-- Records supplied follows --

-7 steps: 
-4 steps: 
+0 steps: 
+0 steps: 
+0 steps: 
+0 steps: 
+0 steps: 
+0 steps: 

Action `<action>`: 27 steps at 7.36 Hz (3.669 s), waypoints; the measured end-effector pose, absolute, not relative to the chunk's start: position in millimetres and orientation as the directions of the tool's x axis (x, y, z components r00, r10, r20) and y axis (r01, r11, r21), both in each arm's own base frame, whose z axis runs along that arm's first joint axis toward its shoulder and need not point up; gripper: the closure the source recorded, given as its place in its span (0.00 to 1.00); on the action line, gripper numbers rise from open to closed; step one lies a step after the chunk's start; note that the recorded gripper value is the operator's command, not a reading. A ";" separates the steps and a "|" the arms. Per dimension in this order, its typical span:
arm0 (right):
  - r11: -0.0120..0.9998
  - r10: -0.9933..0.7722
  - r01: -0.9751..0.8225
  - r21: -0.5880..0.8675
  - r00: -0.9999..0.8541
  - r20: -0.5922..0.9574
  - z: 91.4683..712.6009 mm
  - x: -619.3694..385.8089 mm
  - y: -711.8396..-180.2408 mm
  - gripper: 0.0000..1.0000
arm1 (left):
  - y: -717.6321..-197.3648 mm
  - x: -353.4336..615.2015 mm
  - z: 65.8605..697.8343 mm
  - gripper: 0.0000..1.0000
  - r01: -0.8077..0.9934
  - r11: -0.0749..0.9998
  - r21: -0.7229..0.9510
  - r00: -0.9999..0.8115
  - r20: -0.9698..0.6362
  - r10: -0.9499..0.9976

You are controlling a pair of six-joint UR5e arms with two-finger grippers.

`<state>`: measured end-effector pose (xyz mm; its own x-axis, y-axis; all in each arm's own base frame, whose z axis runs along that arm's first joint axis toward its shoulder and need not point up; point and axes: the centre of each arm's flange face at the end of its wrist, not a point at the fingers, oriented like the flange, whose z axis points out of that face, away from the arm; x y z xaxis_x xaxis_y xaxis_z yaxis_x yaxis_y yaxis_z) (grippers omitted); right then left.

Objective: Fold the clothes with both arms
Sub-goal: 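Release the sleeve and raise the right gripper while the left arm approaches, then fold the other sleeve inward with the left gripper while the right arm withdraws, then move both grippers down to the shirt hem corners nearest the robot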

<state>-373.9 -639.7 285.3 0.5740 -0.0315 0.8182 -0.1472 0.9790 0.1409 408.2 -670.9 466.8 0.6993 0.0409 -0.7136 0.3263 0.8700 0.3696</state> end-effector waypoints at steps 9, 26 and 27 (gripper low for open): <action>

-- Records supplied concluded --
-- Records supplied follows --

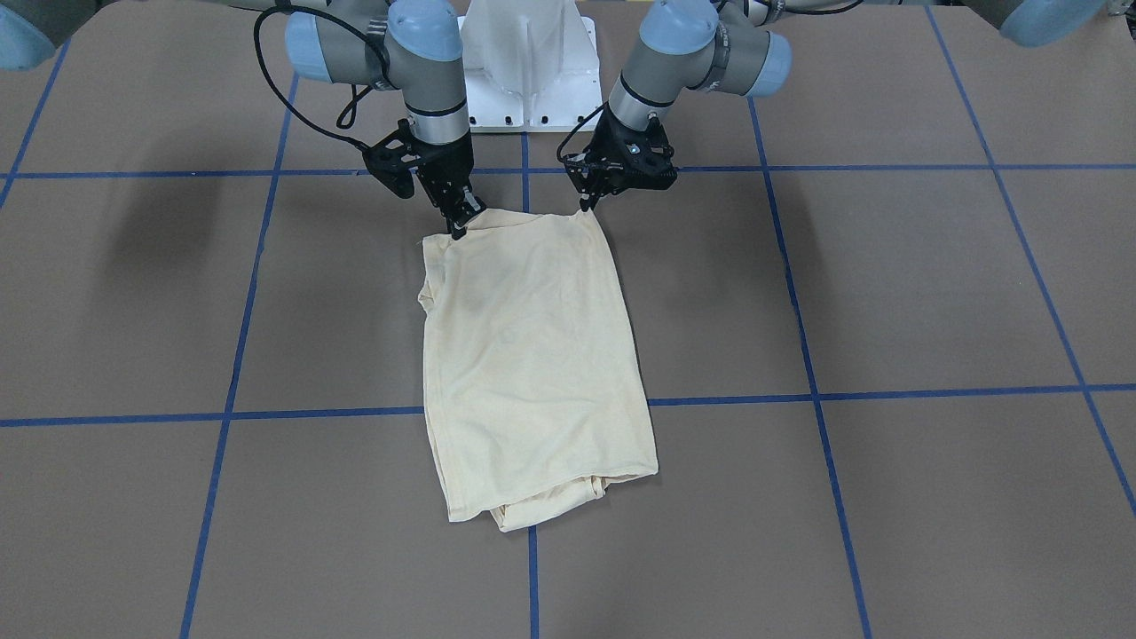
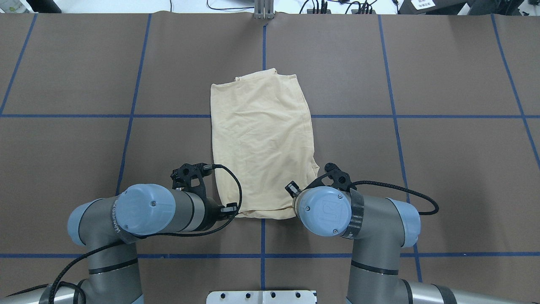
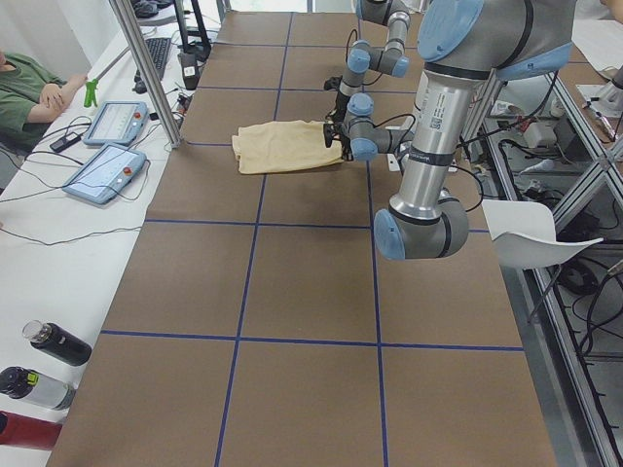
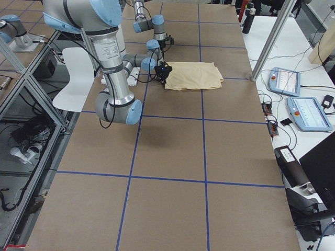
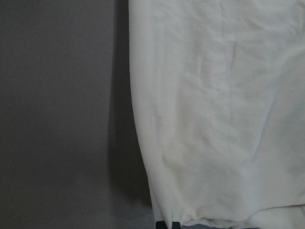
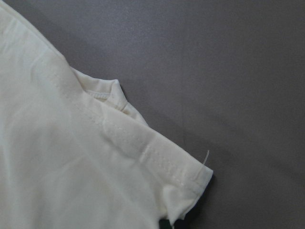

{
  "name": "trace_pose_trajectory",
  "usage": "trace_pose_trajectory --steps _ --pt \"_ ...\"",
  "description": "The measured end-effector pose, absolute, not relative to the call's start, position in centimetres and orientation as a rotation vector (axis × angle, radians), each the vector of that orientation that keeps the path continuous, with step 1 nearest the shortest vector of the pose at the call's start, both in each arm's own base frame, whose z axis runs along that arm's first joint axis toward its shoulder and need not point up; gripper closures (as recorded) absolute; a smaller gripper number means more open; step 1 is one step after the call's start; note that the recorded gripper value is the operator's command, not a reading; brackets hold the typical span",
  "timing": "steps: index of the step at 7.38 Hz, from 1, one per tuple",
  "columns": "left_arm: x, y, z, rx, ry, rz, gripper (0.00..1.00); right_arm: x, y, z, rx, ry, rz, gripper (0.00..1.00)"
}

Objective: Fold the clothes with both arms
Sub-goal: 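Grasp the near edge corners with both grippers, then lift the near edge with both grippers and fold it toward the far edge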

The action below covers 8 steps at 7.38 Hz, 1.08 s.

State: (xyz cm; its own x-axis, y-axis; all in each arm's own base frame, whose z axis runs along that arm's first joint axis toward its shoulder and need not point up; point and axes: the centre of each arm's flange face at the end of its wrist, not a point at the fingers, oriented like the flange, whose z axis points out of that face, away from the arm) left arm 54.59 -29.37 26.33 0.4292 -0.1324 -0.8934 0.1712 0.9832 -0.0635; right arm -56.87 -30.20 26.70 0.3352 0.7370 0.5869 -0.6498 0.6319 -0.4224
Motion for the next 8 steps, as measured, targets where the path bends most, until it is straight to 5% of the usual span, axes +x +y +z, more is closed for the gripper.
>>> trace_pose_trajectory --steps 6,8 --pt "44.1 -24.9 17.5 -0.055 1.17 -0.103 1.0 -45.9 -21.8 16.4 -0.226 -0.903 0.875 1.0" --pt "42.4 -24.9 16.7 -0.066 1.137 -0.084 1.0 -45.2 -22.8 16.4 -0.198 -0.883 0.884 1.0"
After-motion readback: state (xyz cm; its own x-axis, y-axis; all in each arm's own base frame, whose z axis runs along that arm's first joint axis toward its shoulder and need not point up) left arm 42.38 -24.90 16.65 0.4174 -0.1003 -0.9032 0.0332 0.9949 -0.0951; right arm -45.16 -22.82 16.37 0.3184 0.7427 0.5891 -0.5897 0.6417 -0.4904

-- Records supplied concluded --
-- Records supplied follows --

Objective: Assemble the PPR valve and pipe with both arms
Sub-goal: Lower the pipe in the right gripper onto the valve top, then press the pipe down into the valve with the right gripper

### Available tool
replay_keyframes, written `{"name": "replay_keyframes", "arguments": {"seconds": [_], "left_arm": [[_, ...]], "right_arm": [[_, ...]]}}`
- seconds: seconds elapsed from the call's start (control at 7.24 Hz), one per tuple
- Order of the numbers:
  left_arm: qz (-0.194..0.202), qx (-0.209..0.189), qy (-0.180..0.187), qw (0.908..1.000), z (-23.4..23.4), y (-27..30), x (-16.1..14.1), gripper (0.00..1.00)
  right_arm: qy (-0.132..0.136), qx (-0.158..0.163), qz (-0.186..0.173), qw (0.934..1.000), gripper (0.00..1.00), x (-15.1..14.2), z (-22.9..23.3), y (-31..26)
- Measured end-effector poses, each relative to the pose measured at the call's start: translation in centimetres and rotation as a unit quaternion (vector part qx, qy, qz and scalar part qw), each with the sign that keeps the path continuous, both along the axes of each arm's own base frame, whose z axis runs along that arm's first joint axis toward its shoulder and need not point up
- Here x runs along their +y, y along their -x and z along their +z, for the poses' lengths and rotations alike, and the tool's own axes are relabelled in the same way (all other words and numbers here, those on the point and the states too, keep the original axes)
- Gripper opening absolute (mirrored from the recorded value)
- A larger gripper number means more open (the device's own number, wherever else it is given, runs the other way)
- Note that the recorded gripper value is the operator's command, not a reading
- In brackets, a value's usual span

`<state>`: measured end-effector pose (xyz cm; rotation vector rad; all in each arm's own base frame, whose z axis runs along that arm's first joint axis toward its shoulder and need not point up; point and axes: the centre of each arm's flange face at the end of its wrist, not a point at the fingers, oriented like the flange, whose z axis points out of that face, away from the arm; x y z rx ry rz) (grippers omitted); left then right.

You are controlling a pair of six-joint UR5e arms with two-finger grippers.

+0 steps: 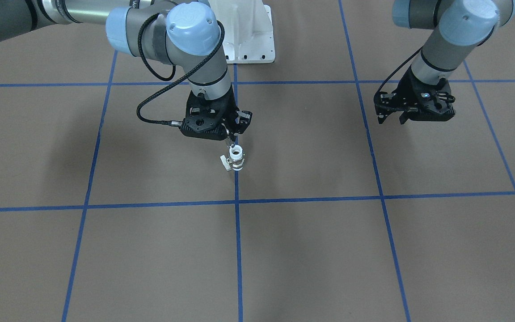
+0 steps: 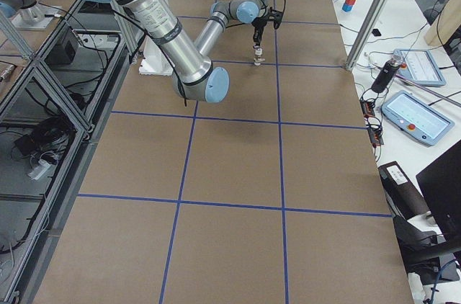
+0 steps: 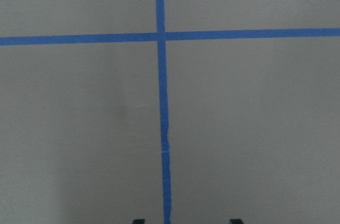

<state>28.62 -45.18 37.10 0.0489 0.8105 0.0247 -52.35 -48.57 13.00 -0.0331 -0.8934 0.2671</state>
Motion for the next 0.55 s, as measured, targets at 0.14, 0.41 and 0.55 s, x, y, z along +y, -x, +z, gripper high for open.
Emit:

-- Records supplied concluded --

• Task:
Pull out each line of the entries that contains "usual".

• Expected answer:
Motion for the next 8 steps, as measured, targets where the path bends most, until it is straight to 5% of the usual span, axes +x +y +z, more is closed for the gripper.
- In brackets, a value's usual span

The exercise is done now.